• [WHAT IS EXPECTED]: The answer must consist of every line from the data that holds the string "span".

• [DATA BELOW]:
§
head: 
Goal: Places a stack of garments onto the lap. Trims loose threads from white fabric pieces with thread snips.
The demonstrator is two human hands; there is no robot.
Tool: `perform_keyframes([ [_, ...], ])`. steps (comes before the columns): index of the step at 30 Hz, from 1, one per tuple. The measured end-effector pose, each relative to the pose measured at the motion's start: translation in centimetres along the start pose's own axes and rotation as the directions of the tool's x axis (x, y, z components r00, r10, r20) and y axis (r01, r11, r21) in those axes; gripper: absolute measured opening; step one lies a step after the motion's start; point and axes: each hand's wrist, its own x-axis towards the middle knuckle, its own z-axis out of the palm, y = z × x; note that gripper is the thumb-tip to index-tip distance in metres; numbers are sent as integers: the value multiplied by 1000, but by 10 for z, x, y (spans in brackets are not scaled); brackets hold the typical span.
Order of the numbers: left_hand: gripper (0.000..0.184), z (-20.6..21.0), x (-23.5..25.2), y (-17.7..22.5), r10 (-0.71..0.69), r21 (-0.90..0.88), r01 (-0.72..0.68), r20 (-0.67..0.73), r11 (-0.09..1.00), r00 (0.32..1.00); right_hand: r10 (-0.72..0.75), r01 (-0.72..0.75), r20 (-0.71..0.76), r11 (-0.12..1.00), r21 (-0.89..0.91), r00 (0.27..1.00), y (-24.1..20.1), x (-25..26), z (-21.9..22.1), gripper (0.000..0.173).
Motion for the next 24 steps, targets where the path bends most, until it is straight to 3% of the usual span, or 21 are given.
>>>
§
• [ANSWER SECTION]:
Tool: `perform_keyframes([ [_, ...], ])`. steps (comes before the columns): index of the step at 30 Hz, from 1, one per tuple. The measured end-effector pose, each relative to the pose measured at the motion's start: translation in centimetres along the start pose's own axes and rotation as the directions of the tool's x axis (x, y, z components r00, r10, r20) and y axis (r01, r11, r21) in those axes; gripper: absolute measured opening; step one lies a step after the motion's start; point and axes: each hand's wrist, its own x-axis towards the middle knuckle, its own z-axis out of the palm, y = z × x; note that gripper is the thumb-tip to index-tip distance in metres; numbers are sent as integers: the value multiplied by 1000, but by 10 for z, x, y (spans in brackets are not scaled); brackets hold the typical span.
Motion for the next 24 steps, targets where the path bends most, until it is straight to 3% of the usual span, or 21 are given.

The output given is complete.